The end of truth is already here. We haven’t quite digested it, but it’s here. When the internet began booming in the early 2000s, it was awesome. I was able to access papers from around the world and I developed the habit of reading at least 5 a day (Sometimes more, but I still keep the 5 sources going - People’s Daily, Jordan Times, BBC News, USNews and cnn.com ( I also read huffpo, The Atlantic and occasionally I pop over to breitbart just to see what the opposite side is saying.) ) The bottom line though is that they are all skewed and not by a small amount. Getting any two to match up in their accounts exactly is sometimes a serious chore. Occasionally, exact opposite narratives emerge where only the barest of details show any similarity. I have seen incorrect reporting in every single one of those sources. Some are worse (peoples daily can be really off the rails sometimes, but there are rare times when it’s the only one that seems to closely align with reality, although as I said, who knows what is real?) In the US, we’re finally starting to realize this, but in world news, it has been happening for ages. The narratives that people encounter are diametrically opposed. Fox News will tell its viewers about how absolutely successful the Trump Presidency is and how much he has accomplished and if this was your only news source, you’d likely believe it. CNN though paints a completely different picture. ‘The truth is in the middle’ is a great maxim, but rarely true and certainly doesn’t help us in this case since both sides accuse the other of simply making up news to fit their agenda. If Bob tells you that he’s 6 feet tall and Joe tells you that Bob is a figment of your imagination, that doesn’t mean Bob is 0 feet plus 6 feet divided by 2 feet tall.

What is happening and what I expect to continue to happen and even accelerate is that sources that confirm our presuppositions will become ‘truth.’ We’ll simply decide at an individual level that ‘newssite.com’ is reliable and that will be what we rely on. I do it myself despite knowing that it’s a flawed system. I typically will read all of the other reports and then assume that bbc.com is the truth and the others are spinning things. Of course, this isn’t true because bbc is not some transcendent entity that is incapable of wrong-doing, but I’m too lazy and really incapable of sussing out the truth, so I just roll with it as I will assume that everyone else does as well and because our ‘truths’ are different from other ‘truths’ we’ll continue talking past one another.

Yup. Your whole post is absolutely correct.

I’m not sure it’s quite that hopeless. The Newsguard initiative seems to satisfy objective criteria for objectivity, and certainly for transparency.

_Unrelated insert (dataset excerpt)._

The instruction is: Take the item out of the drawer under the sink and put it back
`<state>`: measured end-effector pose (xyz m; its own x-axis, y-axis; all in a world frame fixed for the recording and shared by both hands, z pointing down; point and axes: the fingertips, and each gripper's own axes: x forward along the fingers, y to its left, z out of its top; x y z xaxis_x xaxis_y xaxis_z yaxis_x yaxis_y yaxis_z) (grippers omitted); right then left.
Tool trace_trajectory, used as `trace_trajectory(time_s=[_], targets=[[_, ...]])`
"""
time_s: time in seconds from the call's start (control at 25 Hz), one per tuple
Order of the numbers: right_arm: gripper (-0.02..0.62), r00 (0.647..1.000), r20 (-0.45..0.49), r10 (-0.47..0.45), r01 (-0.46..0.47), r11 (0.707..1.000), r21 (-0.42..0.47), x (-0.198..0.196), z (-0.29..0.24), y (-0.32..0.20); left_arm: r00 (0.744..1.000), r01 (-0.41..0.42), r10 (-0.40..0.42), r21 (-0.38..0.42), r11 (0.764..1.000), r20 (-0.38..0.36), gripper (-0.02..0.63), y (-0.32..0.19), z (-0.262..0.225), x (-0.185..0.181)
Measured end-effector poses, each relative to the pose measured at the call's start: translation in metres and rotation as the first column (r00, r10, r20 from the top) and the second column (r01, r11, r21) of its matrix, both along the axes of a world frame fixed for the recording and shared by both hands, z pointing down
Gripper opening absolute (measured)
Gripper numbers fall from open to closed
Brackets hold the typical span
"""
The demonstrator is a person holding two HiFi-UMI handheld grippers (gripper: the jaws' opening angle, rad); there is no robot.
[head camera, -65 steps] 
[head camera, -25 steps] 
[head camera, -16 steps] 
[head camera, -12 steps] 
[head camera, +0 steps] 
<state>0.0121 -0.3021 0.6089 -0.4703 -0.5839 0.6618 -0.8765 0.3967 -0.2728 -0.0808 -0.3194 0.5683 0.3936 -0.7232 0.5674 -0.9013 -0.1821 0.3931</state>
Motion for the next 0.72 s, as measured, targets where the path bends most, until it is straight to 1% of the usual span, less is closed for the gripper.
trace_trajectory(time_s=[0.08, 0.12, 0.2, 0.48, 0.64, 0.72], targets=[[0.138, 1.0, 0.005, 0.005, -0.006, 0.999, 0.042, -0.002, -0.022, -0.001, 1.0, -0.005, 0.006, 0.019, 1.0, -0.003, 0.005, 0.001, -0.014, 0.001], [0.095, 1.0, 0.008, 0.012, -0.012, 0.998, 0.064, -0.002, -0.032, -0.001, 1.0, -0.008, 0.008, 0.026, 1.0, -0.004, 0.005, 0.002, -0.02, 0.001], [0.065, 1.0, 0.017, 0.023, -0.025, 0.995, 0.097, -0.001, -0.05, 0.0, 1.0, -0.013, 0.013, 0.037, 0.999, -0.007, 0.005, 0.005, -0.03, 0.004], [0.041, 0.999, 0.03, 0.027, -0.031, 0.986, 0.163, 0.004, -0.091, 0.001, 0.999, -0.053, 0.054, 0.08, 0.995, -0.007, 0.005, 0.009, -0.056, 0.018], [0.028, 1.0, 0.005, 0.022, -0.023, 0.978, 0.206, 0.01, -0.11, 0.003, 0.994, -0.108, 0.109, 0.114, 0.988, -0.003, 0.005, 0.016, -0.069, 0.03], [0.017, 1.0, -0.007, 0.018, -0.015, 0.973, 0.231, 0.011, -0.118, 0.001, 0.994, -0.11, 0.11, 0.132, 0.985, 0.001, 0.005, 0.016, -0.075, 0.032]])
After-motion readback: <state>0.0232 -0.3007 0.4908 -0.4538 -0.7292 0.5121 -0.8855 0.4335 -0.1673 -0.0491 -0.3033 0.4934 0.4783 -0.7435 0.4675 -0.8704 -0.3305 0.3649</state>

I have a bit of a complain on how The Daily [del]Fail[/del] Mail managed to get a green shield after getting a well deserved red one months ago, while they got still a few red marks, they got the green shield, few check marks that allowed the green seems to be gained thanks toThe Independent Press Standards Organization who made the Daily Mail correct asinine articles like this one:

So, yeah, The Daily Mail can be said that they are getting better so the green check mark about “Regularly corrects or clarifies errors” and the “Avoids deceptive headlines” can be argued to be a valid one, but to me it looks a bit like an American politician who had made a career of being against health care reform and now to be in favor of it in his reelection propaganda after a law was passed over his objections and had become more popular.

Having said that, I do think this is an idea that has promise, at least it is another check against the chicanery observed on a lot of the internet tabloids and other new media.

Missed the edit: I also would recommend Newsguard to have a half red - half green shield for sources that need to be taken with several grains of salt but do not reach “red shield” status. I think there is a need to alert readers to check the full “nutrition label”, because just putting a green shield ends up with casual users of the service to be unaware about the “strikes” a source still has.